## [What the exercise asks]
Repeat exactly the lines below that lie between the line with "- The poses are" and the line with "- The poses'", counting both of those lines as part of the answer.

## [Stored data]
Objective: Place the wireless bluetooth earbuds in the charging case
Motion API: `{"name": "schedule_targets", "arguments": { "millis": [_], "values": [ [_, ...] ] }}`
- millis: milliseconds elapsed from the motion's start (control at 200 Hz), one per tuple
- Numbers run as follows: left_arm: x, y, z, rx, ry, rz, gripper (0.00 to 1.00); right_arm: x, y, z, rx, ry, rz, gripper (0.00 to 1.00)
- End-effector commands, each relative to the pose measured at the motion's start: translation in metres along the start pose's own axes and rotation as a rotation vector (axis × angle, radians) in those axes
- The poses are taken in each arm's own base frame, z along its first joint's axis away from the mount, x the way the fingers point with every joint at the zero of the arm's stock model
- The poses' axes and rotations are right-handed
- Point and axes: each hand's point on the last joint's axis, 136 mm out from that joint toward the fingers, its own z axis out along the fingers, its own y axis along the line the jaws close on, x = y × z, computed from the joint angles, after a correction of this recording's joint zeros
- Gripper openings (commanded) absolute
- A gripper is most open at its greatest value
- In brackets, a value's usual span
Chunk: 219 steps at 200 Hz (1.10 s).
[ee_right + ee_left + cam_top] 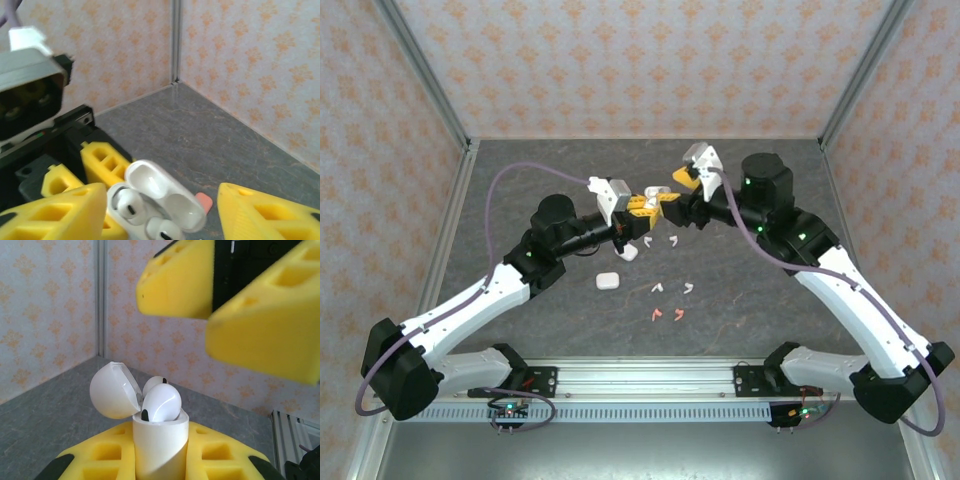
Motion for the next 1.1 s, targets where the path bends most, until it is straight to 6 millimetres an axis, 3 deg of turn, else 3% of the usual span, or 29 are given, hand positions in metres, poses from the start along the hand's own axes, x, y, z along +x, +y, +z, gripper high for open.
{"name": "schedule_targets", "arguments": {
  "millis": [0,220,345,821,1091],
  "values": [
    [-0.024,-0.006,-0.005,0.009,-0.083,0.024,0.0,-0.034,-0.005,-0.023,0.001,-0.138,0.063,0.67],
    [-0.023,-0.008,-0.007,0.014,-0.085,0.023,0.0,-0.023,-0.025,-0.024,-0.025,-0.157,0.241,0.85],
    [-0.023,-0.009,-0.009,0.015,-0.094,0.025,0.0,-0.017,-0.024,-0.019,-0.092,-0.174,0.335,1.0],
    [-0.028,-0.018,-0.016,0.051,-0.114,0.041,0.0,0.011,-0.004,-0.001,-0.282,-0.092,0.535,0.99],
    [-0.026,-0.019,-0.016,0.057,-0.109,0.034,0.0,0.01,0.008,0.008,-0.38,-0.055,0.545,0.99]
  ]
}}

## [Output for this exercise]
- The poses are taken in each arm's own base frame, z along its first joint's axis away from the mount, x the way the fingers point with every joint at the zero of the arm's stock model
- The poses' axes and rotations are right-handed

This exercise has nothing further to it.